MDX Performance Hits - v2
MDX Performance Hints
Here are some simple steps you can take to ensure that you get the best performance from your calculations in SQL Server Analysis Services. Some of these exploit new functions or features in SQL Server Analysis Services 2005 and 2008.
Use semi-additive measures instead of mimicking with Calculations
One can mimic capabilities of the different semi-additive measure functions with calculations in the cube. In fact, sometimes one must because they are supported in the Enterprise SKU. However, the semi-additive functions operate much faster; something like twice as fast as expressions in the MDX Script.

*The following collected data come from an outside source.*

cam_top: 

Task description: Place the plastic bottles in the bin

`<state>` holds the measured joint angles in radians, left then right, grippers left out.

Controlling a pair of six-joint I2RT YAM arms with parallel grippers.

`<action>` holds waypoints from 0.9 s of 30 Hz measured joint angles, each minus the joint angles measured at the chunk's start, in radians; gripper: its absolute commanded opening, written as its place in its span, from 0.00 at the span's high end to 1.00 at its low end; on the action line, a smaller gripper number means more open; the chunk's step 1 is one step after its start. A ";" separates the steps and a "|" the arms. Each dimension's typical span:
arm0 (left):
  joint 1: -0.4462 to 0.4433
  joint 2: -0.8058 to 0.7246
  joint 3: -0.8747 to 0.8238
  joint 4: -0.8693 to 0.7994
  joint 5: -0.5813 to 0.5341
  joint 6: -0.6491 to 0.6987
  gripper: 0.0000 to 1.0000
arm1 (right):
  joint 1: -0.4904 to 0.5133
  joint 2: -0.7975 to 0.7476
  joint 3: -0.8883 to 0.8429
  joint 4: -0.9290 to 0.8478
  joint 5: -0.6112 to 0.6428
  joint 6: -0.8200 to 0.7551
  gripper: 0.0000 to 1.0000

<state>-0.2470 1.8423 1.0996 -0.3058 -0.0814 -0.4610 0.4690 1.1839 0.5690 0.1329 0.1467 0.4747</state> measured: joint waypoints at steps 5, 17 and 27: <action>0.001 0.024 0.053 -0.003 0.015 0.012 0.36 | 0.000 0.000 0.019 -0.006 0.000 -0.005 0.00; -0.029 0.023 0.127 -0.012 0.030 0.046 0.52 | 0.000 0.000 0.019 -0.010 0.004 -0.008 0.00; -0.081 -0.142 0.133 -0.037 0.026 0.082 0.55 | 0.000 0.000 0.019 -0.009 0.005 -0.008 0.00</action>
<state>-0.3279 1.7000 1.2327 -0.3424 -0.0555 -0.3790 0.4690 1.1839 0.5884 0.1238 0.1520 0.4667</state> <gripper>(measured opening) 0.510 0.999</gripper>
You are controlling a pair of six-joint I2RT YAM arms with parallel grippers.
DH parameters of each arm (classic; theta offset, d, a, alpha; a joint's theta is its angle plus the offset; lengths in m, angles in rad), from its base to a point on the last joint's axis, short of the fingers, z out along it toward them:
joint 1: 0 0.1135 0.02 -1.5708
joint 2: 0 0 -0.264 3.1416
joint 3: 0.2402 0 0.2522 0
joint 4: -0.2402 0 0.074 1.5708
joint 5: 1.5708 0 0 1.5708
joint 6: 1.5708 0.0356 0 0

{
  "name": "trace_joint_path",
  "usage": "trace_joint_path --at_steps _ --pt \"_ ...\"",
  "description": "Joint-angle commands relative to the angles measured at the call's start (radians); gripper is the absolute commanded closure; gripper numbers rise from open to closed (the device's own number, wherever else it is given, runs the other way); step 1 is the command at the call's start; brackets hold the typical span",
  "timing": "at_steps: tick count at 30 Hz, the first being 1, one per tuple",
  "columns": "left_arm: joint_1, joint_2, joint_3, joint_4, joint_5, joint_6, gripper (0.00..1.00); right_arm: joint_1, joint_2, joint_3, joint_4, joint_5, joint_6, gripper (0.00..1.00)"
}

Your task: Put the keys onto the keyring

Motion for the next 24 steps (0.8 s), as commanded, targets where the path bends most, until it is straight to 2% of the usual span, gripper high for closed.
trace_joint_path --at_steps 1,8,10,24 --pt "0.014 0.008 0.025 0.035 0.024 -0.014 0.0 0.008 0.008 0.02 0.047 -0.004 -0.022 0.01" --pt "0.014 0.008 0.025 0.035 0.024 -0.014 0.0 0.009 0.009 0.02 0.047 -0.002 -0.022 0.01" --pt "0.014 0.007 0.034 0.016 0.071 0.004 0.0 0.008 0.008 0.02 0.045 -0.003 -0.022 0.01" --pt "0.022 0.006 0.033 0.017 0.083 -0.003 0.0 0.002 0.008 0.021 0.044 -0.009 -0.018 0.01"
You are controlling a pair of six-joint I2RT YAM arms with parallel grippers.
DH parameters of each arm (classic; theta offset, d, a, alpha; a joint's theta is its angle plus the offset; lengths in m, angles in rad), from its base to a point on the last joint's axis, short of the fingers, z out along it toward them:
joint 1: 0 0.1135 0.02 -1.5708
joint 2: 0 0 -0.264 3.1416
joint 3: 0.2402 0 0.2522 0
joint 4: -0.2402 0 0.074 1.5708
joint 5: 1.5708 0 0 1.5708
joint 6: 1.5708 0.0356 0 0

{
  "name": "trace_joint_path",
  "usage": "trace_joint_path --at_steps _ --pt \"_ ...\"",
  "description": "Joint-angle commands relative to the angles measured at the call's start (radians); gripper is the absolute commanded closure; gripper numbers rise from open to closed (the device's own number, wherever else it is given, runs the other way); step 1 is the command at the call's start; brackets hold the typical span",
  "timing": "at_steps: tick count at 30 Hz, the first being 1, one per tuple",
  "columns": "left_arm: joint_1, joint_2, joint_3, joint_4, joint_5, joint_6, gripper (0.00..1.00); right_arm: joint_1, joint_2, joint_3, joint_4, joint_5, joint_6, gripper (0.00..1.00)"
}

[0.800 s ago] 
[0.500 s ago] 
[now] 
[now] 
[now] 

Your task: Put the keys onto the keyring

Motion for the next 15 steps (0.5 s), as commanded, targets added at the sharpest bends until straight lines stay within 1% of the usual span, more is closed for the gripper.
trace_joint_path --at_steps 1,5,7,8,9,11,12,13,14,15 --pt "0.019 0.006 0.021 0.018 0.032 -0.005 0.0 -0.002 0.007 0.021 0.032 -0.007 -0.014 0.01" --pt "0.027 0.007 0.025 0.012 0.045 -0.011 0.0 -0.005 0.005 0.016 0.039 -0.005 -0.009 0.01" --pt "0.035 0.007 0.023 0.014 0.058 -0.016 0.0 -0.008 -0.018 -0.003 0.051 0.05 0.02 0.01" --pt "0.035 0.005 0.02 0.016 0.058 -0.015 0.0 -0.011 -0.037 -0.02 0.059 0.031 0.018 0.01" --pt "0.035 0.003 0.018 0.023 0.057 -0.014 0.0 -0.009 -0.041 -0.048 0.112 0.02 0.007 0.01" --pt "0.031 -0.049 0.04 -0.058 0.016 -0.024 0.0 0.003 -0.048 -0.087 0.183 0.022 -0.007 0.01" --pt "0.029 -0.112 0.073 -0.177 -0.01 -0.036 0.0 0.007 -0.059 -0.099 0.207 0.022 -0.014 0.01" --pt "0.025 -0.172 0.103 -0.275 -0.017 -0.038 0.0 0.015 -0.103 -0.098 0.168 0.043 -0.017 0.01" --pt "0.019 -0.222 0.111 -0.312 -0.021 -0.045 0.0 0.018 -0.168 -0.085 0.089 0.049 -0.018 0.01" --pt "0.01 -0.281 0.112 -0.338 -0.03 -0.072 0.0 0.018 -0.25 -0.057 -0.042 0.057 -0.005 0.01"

Use Unary Operators instead of mimicking with Calculations
Distributive unary operators (that is, one whose member order does not matter) are generally twice as fast as trying to mimic their capabilities with assignments. If you’re tempted to try to improve calculation performance by stripping out unary operators and replacing with calculations, don’t.
The exception are non-distributive unary operators (involving *, / or numeric values). In this case, one might be able to improve performance.
Reduce set computation size
When computing values based on sets, use the nonempty function to reduce set size. For example, when computing the average value of sales for each product across cities, this query takes 1:27:
with member measures.x as avg(existing
[Product].[Product].[Product].members*[Customer].[Customer Geography].[City].members
, [Measures].[Internet Sales Amount])select [Date].[Calendar].[Month].members on 0,
non empty [Product].[Subcategory].members on 1
from [Adventure Works] where measures.x
but adding the nomempty reduces it by two-thirds to about 30 seconds:
with member measures.x as avg(existing
nonempty( [Product].[Product].[Product].members*[Customer].[Customer Geography].[City].members,[Measures].[Internet Sales Amount])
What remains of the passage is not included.